- GIVEN DATA:
Segment Open
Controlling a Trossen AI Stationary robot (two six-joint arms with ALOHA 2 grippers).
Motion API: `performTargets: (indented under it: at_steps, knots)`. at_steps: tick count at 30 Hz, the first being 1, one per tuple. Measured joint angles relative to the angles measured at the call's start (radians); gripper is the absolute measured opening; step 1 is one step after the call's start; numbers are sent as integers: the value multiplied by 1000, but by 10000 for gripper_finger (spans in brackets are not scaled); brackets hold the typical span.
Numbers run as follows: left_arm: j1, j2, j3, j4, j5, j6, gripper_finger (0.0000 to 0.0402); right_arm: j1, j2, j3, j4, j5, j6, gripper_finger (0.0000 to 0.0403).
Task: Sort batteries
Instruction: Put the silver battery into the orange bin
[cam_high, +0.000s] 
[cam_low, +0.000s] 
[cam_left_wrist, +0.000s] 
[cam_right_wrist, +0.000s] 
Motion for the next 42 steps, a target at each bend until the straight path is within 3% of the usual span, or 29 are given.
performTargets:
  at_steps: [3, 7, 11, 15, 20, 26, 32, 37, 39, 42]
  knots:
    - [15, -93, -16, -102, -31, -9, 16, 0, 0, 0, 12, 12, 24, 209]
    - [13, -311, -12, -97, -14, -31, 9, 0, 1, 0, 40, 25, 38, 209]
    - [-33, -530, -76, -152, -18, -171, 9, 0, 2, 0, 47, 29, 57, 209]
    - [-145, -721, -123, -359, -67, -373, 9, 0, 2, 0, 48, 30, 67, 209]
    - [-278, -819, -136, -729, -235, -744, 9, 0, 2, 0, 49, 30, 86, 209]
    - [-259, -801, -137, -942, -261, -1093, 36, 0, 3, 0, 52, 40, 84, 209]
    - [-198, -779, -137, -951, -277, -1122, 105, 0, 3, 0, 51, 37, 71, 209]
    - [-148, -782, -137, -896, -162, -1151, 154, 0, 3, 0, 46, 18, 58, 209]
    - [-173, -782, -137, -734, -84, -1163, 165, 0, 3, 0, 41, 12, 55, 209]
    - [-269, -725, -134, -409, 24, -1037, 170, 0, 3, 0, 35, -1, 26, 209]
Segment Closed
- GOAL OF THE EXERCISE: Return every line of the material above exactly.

- RESULT FOR THIS TASK:
Controlling a Trossen AI Stationary robot (two six-joint arms with ALOHA 2 grippers).
Motion API: `performTargets: (indented under it: at_steps, knots)`. at_steps: tick count at 30 Hz, the first being 1, one per tuple. Measured joint angles relative to the angles measured at the call's start (radians); gripper is the absolute measured opening; step 1 is one step after the call's start; numbers are sent as integers: the value multiplied by 1000, but by 10000 for gripper_finger (spans in brackets are not scaled); brackets hold the typical span.
Numbers run as follows: left_arm: j1, j2, j3, j4, j5, j6, gripper_finger (0.0000 to 0.0402); right_arm: j1, j2, j3, j4, j5, j6, gripper_finger (0.0000 to 0.0403).
Task: Sort batteries
Instruction: Put the silver battery into the orange bin
[cam_high, +0.000s] 
[cam_low, +0.000s] 
[cam_left_wrist, +0.000s] 
[cam_right_wrist, +0.000s] 
Motion for the next 42 steps, a target at each bend until the straight path is within 3% of the usual span, or 29 are given.
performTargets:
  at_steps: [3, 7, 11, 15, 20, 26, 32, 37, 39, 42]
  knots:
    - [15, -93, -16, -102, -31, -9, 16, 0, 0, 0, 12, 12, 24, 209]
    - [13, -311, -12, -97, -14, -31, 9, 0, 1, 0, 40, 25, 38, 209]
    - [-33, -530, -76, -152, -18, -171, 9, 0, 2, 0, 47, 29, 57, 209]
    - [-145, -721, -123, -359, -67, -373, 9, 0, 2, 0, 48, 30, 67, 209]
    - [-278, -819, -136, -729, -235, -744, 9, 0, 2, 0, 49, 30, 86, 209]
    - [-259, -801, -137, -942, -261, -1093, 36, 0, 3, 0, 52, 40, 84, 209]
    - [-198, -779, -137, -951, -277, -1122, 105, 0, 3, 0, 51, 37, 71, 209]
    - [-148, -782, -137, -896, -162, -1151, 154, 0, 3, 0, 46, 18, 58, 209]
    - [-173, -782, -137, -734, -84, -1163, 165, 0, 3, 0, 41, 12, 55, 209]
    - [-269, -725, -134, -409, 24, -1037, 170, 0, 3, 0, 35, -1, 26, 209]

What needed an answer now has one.